┏━━
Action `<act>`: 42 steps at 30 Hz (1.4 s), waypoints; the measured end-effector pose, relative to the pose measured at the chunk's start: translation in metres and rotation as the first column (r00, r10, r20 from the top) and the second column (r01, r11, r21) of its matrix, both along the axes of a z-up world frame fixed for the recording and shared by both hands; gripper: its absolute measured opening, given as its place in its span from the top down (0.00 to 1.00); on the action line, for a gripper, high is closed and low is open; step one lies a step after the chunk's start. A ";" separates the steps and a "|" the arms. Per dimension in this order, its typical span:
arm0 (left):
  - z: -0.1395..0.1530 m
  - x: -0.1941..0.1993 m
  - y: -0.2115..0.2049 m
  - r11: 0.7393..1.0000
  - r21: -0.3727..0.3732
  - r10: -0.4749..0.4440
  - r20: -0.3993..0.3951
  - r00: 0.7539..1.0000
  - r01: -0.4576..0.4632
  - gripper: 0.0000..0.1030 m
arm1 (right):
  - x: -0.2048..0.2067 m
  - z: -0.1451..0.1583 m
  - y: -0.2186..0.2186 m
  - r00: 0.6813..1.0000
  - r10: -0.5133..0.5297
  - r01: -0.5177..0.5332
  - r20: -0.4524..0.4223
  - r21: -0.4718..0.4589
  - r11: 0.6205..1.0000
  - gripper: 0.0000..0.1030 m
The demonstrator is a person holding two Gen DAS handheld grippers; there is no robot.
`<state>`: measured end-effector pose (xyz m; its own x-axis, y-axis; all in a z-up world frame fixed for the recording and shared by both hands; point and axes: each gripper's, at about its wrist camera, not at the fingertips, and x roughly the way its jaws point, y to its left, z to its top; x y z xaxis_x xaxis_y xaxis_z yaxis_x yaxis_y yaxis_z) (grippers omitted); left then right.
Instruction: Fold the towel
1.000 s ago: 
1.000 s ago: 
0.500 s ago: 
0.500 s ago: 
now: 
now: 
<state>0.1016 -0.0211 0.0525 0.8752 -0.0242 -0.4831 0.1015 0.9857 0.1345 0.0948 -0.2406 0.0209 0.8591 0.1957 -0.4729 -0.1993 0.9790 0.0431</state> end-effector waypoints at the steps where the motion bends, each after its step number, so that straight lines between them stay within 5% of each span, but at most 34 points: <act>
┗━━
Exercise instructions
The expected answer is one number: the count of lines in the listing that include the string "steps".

Result of the exercise
2